W obecnym roku prywatność będzie szeroko poruszanym tematem w kontekście bezpieczeństwa, gdyż dane nie są już zasobem z którego można korzystać bez ponoszenia odpowiedzialności. Niemal 75% krajów posiada obecnie jakieś regulacje dotyczące prywatności, więc wszystkie firmy będą musiały zabezpieczać dane zgodnie z wymaganiami klientów i prawodawców.

„Badania przeprowadzone przez Gartnera przewidują, że do 2025 r. 60% organizacji będzie skupiać się na ryzyku cyberbezpieczeństwa jako „głównym wyznaczniku” przy decyzjach biznesowych.”

Od lat osoby ds. bezpieczeństwa informacji opowiadają się za zwiększeniem zasobów bezpieczeństwa, często bezskutecznie. Jednak rosnąca dynamika rządów wokół nakazów bezpieczeństwa zmusi firmy do alokacji większych zasobów na bezpieczeństwo w nadchodzących latach. W 2022 roku budżety na bezpieczeństwo będą się poprawiać i rosnąć, pośród obaw firm przed karami regulacyjnymi i niepowodzeniami, jeśli nie zostaną spełnione obowiązkowe wymagania dotyczące bezpieczeństwa. Jedna z takich nowelizacji jest Ustawa o Krajowym Systemie Cyberbezpieczeństwa.

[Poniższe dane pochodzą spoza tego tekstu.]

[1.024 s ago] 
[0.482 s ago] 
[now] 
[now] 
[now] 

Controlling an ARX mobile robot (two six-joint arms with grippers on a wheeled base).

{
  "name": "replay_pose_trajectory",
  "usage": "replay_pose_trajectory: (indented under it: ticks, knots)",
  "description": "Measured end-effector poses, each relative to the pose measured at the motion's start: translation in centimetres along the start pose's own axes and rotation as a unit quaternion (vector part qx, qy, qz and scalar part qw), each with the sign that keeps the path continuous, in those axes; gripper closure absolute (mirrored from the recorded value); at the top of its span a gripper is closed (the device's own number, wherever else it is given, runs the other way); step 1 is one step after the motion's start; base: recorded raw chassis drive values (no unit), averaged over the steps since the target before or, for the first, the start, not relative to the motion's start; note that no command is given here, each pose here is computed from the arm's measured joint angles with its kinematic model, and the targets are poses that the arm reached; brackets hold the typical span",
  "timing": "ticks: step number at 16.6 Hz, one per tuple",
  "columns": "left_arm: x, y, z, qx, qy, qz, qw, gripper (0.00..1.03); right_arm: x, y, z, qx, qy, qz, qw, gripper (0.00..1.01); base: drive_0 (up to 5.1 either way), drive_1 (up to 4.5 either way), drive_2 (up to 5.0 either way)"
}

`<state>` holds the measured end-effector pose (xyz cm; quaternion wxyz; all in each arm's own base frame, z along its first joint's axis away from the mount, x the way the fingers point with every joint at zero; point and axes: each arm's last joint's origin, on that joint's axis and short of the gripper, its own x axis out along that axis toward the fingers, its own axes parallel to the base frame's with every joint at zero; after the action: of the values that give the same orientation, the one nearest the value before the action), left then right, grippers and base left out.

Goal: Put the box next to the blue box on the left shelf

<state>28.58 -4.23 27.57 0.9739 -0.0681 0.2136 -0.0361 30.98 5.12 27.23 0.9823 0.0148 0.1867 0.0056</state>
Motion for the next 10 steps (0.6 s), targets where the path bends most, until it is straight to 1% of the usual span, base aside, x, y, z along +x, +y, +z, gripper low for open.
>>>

Rozporządzenie wraz z aktem dotyczącym biura ds. zwalczania cyberprzestęstępczości i ustawą związaną z funduszem cyberbezpieczeństwa mogą spowodować pewne perturbacje związane z pozyskiwaniem i zarządzaniem kadrami w branży cyberbezpieczeństwa. Pojawi się duża konkurencja na rynku pracy, a biorąc pod uwagę zapowiedzi dotyczące zarobków możliwe, że wiele osób z rynku prywatnego będzie się chciała przenieść do sektora publicznego. To będzie rodziło trudności, jak zarządzać usługami i kadrami w takiej sytuacji. Potrzeba tworzenia przez kolejne przedsiębiorstwa i instytucje SOC-ów i CSIRT-ów (jednostek zajmujących się monitorowaniem bezpieczeństwa infrastruktury) sprawi, że może zabraknąć specjalistów w dziedzinie, która już teraz ma niedobory kadrowe. Innym problemem, który będzie się uwidaczniał jest brak narzędzi pozwalających na skuteczną walkę z cyberprzestępcami.